Tiga dasar aturan itulah lanjutnya, yang menjadi pedoman pelaksanaan SHK di setiap fasilitas kesehatan (faskes).
"Bertujuan untuk memastikan bayi baru lahir tidak mengalami penyakit hipotiroid kongenital," kata Fatimatul Insaniyah.
Tindakan medis tersebut menurutnya, sudah dilakukan Puskesmas Batang-Batang mulai sejak bulan September 2023.
Selama dua bulan terakhir, sudah banyak bayi yang dilakukan SHK dan memastikan proses SHK tidak memiliki efek samping terhadap kesehatan bayi.
"Bidan yang bertugas melakukan SHM sudah mengikuti pelatihan. Kami pastikan tidak terjadi malapraktik dan dilakukan sesuai dengan standar operasional prosedur (SOP)," katanya.

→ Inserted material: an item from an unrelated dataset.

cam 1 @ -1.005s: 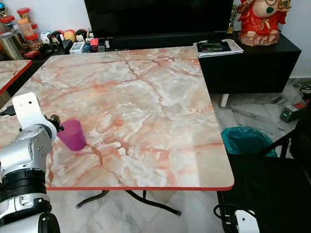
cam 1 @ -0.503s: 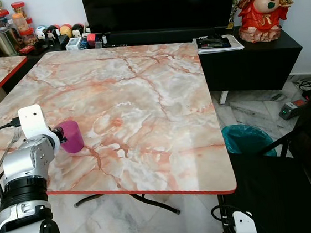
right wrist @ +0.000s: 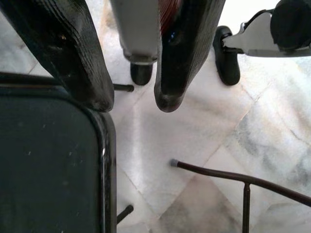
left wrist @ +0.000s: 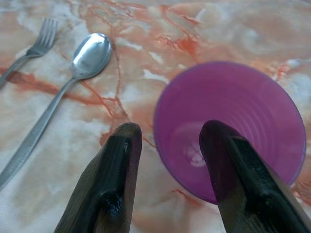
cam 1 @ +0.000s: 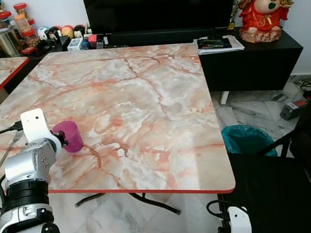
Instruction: Setting the table
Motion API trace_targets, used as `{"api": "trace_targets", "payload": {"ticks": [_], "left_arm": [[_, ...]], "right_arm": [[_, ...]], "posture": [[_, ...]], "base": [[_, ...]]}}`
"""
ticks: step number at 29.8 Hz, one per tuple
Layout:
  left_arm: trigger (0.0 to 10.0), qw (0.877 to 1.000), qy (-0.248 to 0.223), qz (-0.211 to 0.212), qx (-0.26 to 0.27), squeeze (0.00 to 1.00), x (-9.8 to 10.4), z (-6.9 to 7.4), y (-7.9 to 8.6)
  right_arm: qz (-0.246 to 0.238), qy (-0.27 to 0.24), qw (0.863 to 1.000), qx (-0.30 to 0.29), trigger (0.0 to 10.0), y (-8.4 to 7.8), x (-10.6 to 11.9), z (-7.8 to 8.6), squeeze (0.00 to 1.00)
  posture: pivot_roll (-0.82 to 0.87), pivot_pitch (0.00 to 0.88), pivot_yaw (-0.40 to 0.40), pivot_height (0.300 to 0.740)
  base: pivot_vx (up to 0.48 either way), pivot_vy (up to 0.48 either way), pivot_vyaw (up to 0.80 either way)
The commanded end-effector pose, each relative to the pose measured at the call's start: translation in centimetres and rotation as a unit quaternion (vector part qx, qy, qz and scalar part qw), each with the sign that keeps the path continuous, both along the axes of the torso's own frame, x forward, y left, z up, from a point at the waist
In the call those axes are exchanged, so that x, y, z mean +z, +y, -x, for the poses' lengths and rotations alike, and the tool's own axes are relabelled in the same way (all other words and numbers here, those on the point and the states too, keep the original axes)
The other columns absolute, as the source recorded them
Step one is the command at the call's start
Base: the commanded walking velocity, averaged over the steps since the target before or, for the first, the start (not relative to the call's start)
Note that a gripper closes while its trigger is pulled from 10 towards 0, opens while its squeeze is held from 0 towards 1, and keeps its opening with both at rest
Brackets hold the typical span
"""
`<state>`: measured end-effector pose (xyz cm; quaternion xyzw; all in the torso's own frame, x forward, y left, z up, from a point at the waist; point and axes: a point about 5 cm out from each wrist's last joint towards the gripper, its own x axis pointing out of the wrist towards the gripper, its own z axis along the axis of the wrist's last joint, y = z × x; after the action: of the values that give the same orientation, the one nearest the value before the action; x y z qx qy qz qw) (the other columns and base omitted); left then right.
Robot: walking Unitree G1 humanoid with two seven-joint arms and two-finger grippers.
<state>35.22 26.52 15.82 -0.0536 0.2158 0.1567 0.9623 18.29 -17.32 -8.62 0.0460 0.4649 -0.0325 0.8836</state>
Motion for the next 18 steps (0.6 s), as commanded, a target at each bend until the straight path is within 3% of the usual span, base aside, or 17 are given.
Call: {"api": "trace_targets", "payload": {"ticks": [1, 2, 3, 4, 6, 7, 8, 9, 18], "left_arm": [[10.0, 1.0, 0.002, 0.0, 0.004, 0.0, -0.2, 0.1, -0.1], [10.0, 1.0, 0.002, 0.0, 0.004, 0.0, -0.2, 0.1, -0.1], [9.3, 1.0, 0.001, 0.001, 0.005, 0.0, -0.3, 0.1, -0.1], [4.7, 1.0, 0.0, 0.003, 0.006, 0.0, -0.3, 0.0, -0.2], [4.7, 1.0, 0.0, 0.003, 0.006, 0.0, -0.3, 0.0, -0.2], [2.1, 1.0, 0.0, 0.004, 0.006, 0.0, -0.3, 0.0, -0.2], [2.1, 1.0, -0.001, 0.005, 0.006, 0.0, -0.4, 0.0, -0.2], [0.0, 1.0, -0.001, 0.005, 0.007, 0.0, -0.4, 0.0, -0.2], [0.0, 1.0, -0.003, 0.004, 0.011, 0.0, -0.4, 0.0, -0.2]], "right_arm": [[0.005, -0.003, 1.0, -0.005, 10.0, -0.8, 0.3, -0.4, 0.0], [0.006, -0.003, 1.0, -0.005, 10.0, -1.0, 0.3, -0.4, 0.0], [0.008, -0.004, 1.0, -0.006, 10.0, -1.4, 0.3, -0.4, 0.0], [0.011, -0.004, 1.0, -0.007, 10.0, -2.0, 0.4, -0.3, 0.0], [0.012, -0.003, 1.0, -0.008, 10.0, -2.2, 0.4, -0.2, 0.0], [0.014, -0.002, 1.0, -0.009, 10.0, -2.5, 0.4, -0.1, 0.0], [0.014, -0.002, 1.0, -0.009, 10.0, -2.6, 0.3, 0.0, 0.0], [0.015, 0.0, 1.0, -0.009, 10.0, -2.7, 0.3, 0.2, 0.0], [0.016, 0.012, 1.0, -0.007, 10.0, -2.8, -0.3, 1.6, 0.0]], "posture": [[0.04, 0.0, 0.004, 0.728], [0.04, 0.0, 0.004, 0.728], [0.04, 0.0, 0.001, 0.728], [0.04, 0.0, 0.001, 0.728], [0.04, 0.0, 0.001, 0.728], [0.04, 0.0, -0.001, 0.728], [0.04, 0.0, -0.001, 0.728], [0.04, 0.0, -0.001, 0.728], [0.04, 0.0, -0.004, 0.728]], "base": [[0.0, 0.0, 0.0], [0.0, 0.0, 0.0], [0.0, 0.0, 0.0], [0.0, 0.0, 0.0], [0.0, 0.0, 0.0], [0.0, 0.0, 0.0], [0.0, 0.0, 0.0], [0.0, 0.0, 0.0], [0.0, 0.0, 0.0]]}}
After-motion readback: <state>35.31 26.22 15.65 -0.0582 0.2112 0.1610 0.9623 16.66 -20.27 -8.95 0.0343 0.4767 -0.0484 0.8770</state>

SHK dapat dilakukan terhadap bayi baru lahir setelah berusia lebih 24 jam. Namun, tidak boleh lebih 14 hari.
Saat dilakukan pengambilan sampel darah terhadap bayi bernama Adelia Aziz Bella Negara, yakni sang buah hati Aziz dan Rumnaini, kondisinya memang dipastikan sehat dan stabil.
"Kenapa menyebut ada malpraktek, kami sudah bekerja sesuai dengan prosedur. Identitas petugas kesehatan yang bertugas juga sudah memenuhi prosedur," belanya.
Pihaknya juga menjawab keluhan keluarga korban, karena menduga pihak tenaga medis Puskesmas Batang-Batang tidak membalut bekas pengambilan darah di tumit si bayi dengan perban.
Namun kata Fatimatul Insaniyah, pihaknya sudah melakukan klarifikasi terhadap bidan yang menangani langsung.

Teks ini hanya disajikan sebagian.